Naturally they all wanted a gander at our balloon, so I led a quick march down the stairs and back to the rim of the crater, which was beginning to look more regular in feature every time I looked at it. Inside
Kayak
, the gravediggers oohed and ahed over the golden-crowned sparrows while Sean got busy with lunch, herb omelets with cheese sauce. That sauce effectively wiped out our store of sharp cheddar and put the FBE synthesizer on overtime for a week, but the omelets were superb and the crowd went wild. I got more elbow in my face than lunch, but the talk was worth it. “They weren’t expecting trouble from the surface,” Claudia Sestieri said thoughtfully.

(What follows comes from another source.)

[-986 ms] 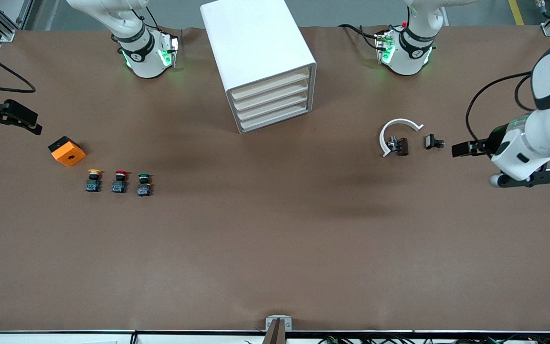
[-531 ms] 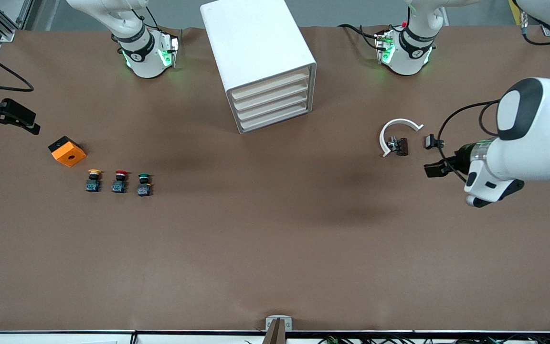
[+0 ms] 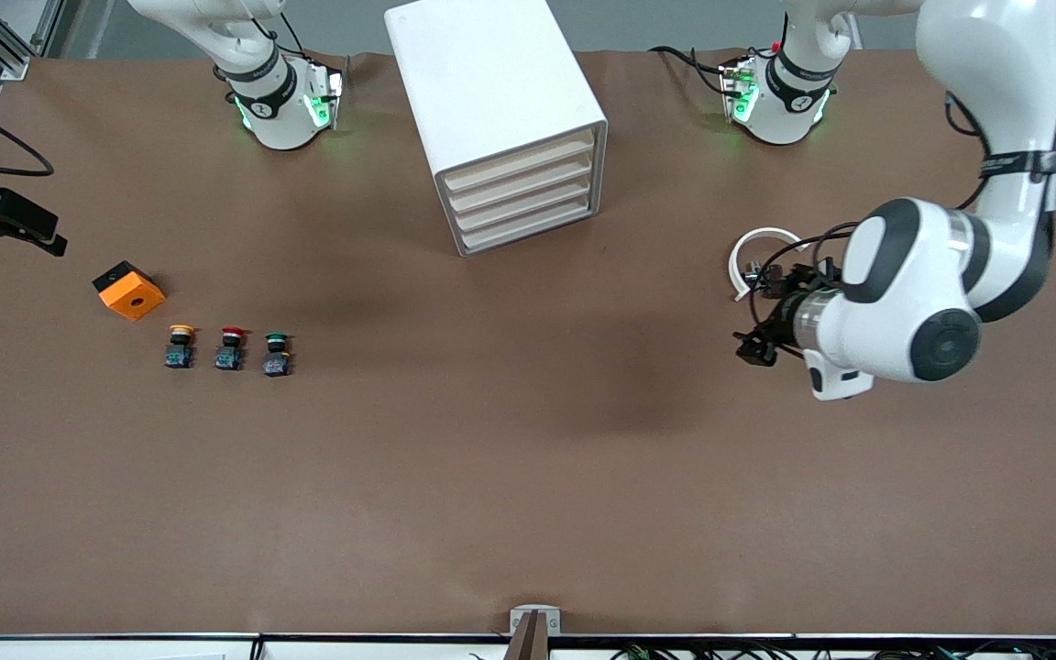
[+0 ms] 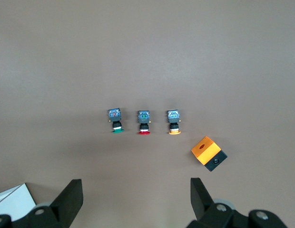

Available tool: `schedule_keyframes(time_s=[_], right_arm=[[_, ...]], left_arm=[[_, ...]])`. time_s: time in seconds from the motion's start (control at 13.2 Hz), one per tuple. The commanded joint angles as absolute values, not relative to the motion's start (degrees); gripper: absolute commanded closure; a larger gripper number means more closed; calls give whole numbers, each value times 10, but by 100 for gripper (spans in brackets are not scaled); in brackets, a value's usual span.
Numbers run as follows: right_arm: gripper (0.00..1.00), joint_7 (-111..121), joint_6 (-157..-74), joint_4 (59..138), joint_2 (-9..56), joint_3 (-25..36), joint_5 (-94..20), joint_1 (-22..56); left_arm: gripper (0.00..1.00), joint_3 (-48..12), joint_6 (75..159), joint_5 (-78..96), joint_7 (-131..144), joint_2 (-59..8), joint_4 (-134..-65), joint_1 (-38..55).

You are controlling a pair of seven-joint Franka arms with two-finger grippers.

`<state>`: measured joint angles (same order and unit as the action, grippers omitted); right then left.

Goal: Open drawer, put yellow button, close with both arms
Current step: 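Move the left gripper toward the white drawer cabinet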

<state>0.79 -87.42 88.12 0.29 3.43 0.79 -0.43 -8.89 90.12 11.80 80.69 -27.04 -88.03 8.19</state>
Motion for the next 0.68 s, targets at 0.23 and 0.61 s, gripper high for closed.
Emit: schedule_keyframes(time_s=[0.23, 0.61], right_arm=[[0, 25, -875, 886, 17, 26, 98, -18], [0, 54, -1048, 1040, 17, 26, 97, -52]], left_arm=[[0, -88, 850, 185, 973, -298, -863, 139], [0, -88, 750, 282, 1116, -320, -863, 160]])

She was a slender brunette with a thin, sharp-featured face and a rare smile. Sitting cross-legged on the floor next to her, Irene Sukenik ran a finger around her plate and licked it clean. “Maybe Star was right and the Ghoul was built specifically to deflect meteorites. That it knocked our probes and our ships off course was just coincidence. They weren’t expecting anyone to land and walk over.”
“Then why the door and the stairs? And the Face?” Amedeo de Caro had the classic Latin features of a Michelangelo sculpture, broad brow, high cheekbones, and square, firm chin all clothed in flawless olive skin. His brown eyes were ardent and thickly lashed. His body looked as if it had been designed for competition in the decathlon. He was a beautiful young man, and Paddy was watching him with far too much interest for my peace of mind.
“Why the Face?” I echoed. “What do you mean?”
“The Face is what caused Terrans to take a closer look at Cydonia in the first place. Why build the Face to draw our attention to Cydonia, then build the Ghoul to keep us away?”
Howard Carter, a stocky man with dark blond hair that looked as if it had been cut with a pair of sheep shears, and wide blue eyes that never really focused on anyone except his wife, said, “Analyses of the proportions of the Face indicate a similarity between its features and the features of Homo erectus.”
His wife, Evelyn, was a bouncy redhead whose words came in a rush punctuated by a quick, infectious grin. “Maybe they were watching us.” She frowned. “But if that was the case, why did they leave?”
“Last night on the radio, Tom and Jeannie were telling us that the east and south faces of the Pyramid are really damaged, compared to the rest of the structure. Maybe they were attacked.”